MCCARTHY: The president can no longer ignore by not negotiating. Senator Schumer, if he thinks he's got a plan, put it on the floor, see if you can pass it, and then we can go to conference, but now the president can no longer put this economy in jeopardy. We lifted the debt limit. We've sent it to the Senate. We've done our job. The only body in here this done there's.


WALKER: All right. So look, it is a big win for McCarthy. Right. But it also raises the pressure now on President Biden. So where can things go from here, especially as we're seeing that this standoff is only intensifying?

ERROL LOUIS, CNN POLITICAL COMMENTATOR: Good morning, Amara. I think that there's going to be some conversation for sure that was always going to happen. But for Speaker McCarthy to barely get this done, they've been promising it since the beginning of the year, and they finally got it done. Here we are at the end of April.

It doesn't necessarily mean that they're going to -- go into a strong negotiation posture once they do sit down with the White House. You got to be clear, when you look at this, what they're talking about doing is cutting $3.6 trillion in spending over the next 10 years. That's hundreds of billions of dollars every year. And then once you add in the factor that many of the Republican House members have said there'll be no cuts to military, to defense spending.

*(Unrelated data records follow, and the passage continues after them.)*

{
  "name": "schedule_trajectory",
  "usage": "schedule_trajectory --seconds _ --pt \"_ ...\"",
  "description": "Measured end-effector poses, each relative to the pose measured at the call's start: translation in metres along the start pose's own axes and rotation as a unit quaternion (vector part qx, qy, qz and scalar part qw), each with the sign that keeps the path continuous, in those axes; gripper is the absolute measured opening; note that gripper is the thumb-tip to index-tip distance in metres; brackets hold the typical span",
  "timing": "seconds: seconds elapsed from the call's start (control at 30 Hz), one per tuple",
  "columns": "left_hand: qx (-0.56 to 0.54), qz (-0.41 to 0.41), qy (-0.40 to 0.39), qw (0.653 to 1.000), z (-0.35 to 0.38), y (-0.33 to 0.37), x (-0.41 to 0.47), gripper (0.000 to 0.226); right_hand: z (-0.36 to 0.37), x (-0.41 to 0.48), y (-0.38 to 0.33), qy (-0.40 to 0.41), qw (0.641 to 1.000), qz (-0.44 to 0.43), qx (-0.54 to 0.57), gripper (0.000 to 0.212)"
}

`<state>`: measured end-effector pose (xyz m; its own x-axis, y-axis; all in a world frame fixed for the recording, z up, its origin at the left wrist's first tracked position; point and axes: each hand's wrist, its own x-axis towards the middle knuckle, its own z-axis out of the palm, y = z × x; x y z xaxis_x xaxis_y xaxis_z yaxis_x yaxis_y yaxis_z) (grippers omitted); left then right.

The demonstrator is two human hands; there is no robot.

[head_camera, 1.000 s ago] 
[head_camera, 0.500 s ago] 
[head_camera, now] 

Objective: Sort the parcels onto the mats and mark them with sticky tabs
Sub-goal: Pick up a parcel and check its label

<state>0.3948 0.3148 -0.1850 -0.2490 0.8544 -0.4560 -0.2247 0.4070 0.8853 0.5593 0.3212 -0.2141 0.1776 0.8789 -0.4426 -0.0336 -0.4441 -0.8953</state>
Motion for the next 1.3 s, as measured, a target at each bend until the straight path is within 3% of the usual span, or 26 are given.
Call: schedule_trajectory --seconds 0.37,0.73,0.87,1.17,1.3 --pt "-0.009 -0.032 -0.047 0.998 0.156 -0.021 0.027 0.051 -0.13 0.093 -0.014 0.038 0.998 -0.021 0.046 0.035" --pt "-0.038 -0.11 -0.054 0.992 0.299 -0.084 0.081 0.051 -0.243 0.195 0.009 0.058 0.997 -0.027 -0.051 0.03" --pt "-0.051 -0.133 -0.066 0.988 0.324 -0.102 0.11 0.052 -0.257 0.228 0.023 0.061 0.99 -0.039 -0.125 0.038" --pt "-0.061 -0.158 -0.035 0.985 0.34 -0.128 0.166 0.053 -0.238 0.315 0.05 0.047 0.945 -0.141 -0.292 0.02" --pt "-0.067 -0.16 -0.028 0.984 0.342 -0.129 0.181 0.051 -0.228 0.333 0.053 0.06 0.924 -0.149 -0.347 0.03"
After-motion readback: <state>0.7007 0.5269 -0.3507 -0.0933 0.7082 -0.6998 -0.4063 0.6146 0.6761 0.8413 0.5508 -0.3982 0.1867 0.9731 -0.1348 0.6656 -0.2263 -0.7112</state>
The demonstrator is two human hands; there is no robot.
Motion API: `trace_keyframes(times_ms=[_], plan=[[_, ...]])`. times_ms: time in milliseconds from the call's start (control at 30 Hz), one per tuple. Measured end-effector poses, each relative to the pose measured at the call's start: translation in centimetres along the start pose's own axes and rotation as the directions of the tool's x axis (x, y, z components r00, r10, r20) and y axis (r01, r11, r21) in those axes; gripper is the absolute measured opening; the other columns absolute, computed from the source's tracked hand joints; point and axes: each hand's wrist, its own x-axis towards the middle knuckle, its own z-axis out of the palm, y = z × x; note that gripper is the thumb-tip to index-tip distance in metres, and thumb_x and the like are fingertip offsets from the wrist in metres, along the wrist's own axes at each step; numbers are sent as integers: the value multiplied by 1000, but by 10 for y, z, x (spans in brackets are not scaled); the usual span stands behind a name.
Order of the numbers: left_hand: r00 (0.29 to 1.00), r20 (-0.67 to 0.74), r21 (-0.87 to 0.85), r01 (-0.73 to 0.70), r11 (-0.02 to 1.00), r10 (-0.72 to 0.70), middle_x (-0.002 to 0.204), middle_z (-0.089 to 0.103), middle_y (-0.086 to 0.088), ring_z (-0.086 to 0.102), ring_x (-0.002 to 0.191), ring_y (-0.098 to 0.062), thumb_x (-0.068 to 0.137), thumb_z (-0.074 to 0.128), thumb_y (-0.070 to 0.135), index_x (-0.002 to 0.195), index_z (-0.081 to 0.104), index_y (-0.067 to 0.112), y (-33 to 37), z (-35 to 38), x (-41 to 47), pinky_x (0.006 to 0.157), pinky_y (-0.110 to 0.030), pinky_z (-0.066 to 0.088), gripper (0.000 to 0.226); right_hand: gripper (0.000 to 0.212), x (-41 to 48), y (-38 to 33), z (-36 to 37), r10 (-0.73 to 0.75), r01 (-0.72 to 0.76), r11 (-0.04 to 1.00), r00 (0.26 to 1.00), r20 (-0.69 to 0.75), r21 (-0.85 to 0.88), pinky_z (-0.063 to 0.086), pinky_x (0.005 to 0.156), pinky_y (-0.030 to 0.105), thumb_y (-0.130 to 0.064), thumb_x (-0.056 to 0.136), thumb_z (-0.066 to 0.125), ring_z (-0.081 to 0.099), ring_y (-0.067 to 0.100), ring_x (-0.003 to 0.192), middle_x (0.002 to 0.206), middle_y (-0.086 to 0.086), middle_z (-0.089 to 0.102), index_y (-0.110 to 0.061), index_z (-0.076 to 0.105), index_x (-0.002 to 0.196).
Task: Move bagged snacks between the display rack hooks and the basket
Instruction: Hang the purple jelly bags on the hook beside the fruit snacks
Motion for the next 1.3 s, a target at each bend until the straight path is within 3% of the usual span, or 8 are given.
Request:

You start looking at really, really deep cuts in things like housing vouchers, aid for children, requirements or tightening requirements to kick people off the rolls for health and housing and other basic needs. It's going to be a real dogfight if that's what they choose to do.

And what the President has said over and over again, is that he doesn't want to necessarily have that fight. If you want to talk about spending, let's talk about spending. But let's not threaten to destroy the credit rating of the United States as a means of achieving those objectives.

WALKER: Yes, obviously refusing to negotiate until you know, after the House passes a clean debt bill, and we heard from House Minority Leader Hakeem Jeffries telling our Manu Raju, look, he's comfortable with President Biden staying the course. And he said that Kevin McCarthy's position is untenable. But at what point does President Biden's position become untenable?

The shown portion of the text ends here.